- Assignment
In the material below, the required lines run from the one containing "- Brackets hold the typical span" through the one containing "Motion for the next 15". Copy those lines exactly, ends included, and nothing else.

================

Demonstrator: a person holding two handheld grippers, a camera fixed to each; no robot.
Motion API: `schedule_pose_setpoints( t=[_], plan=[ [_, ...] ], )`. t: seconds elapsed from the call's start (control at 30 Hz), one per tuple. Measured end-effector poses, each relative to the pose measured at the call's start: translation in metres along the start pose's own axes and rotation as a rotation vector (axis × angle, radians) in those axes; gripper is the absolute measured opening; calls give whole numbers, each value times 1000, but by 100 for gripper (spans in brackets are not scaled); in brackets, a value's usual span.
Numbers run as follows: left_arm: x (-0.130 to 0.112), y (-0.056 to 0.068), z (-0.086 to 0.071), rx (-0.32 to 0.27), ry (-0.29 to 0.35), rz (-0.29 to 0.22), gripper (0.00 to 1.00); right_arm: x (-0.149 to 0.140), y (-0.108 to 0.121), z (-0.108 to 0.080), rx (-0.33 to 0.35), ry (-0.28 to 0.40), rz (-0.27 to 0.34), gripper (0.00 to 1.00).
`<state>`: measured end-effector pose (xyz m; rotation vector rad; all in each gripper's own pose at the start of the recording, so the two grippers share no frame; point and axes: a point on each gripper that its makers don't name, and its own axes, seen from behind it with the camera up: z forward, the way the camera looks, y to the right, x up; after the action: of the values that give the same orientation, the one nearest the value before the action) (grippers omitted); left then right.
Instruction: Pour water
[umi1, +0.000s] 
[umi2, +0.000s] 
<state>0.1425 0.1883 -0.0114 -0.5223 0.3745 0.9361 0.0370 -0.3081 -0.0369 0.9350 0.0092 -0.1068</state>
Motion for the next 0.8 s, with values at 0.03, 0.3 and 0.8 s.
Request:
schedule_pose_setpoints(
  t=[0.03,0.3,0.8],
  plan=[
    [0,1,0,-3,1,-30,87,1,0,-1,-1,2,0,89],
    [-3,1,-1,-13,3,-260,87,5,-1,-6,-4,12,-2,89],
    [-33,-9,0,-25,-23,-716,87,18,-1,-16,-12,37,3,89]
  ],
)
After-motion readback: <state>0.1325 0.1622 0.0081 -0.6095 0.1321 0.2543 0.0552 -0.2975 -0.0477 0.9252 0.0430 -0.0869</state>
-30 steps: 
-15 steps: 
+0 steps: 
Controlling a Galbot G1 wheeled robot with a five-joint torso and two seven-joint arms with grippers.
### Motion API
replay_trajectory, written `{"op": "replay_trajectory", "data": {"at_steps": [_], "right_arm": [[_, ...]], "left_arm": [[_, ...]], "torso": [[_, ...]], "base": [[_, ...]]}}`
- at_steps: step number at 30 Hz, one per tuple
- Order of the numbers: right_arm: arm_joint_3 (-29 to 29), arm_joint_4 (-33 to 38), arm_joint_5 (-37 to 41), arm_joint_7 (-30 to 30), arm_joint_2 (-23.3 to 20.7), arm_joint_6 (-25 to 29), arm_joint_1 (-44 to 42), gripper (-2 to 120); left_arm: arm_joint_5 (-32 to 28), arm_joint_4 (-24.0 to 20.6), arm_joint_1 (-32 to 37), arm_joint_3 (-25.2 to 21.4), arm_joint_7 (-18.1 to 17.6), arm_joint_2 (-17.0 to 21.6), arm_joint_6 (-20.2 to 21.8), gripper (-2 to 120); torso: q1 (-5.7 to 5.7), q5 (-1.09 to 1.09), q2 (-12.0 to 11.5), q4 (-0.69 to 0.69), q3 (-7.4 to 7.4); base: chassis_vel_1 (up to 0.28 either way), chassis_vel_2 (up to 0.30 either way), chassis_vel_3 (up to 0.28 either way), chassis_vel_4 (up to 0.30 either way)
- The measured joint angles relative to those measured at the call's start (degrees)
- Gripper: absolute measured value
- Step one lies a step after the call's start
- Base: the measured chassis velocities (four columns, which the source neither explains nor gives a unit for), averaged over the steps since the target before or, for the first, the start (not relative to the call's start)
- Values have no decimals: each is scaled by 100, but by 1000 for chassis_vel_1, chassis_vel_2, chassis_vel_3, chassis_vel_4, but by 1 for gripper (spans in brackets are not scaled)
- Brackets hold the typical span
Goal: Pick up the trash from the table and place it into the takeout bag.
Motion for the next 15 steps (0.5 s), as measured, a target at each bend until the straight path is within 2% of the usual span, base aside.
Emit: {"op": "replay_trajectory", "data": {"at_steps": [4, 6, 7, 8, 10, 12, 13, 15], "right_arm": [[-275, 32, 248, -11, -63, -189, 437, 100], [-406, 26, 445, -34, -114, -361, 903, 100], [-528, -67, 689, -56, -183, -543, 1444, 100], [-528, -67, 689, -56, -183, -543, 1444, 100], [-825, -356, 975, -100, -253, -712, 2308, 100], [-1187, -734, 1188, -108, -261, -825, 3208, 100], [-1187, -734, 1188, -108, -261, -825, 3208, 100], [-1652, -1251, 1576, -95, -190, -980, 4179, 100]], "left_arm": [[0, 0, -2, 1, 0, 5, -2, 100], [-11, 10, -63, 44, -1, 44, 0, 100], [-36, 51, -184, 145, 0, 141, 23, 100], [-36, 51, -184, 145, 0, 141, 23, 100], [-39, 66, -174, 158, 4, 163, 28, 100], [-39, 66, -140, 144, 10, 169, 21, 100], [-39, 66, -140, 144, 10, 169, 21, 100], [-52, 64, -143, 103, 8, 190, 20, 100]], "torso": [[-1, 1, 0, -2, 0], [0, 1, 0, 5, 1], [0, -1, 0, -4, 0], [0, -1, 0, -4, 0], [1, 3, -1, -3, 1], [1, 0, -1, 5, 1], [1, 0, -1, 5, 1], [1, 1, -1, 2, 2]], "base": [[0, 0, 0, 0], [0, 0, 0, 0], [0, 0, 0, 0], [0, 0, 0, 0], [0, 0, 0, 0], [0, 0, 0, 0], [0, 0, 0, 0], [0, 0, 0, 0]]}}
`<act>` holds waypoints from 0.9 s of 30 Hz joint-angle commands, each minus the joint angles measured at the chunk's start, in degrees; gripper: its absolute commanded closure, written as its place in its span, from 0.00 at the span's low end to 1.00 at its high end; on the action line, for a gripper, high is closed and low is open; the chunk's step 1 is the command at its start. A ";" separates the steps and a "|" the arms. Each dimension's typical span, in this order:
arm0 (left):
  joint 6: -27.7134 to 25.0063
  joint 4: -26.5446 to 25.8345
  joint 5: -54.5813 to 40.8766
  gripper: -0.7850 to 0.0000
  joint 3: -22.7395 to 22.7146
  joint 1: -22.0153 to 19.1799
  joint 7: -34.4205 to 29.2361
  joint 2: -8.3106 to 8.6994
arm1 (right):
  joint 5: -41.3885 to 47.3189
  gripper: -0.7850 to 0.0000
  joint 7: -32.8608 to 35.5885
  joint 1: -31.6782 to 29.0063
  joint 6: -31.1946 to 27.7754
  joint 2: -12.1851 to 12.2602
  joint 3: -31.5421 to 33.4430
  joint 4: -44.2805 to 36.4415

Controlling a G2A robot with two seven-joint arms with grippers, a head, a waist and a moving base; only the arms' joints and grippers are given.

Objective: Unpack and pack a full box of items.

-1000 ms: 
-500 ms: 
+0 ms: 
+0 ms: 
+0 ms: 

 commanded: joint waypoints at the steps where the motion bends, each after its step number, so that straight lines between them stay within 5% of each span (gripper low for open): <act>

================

- Exercise response
- Brackets hold the typical span
Goal: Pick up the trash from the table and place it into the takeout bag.
Motion for the next 15 steps (0.5 s), as measured, a target at each bend until the straight path is within 2% of the usual span, base aside.

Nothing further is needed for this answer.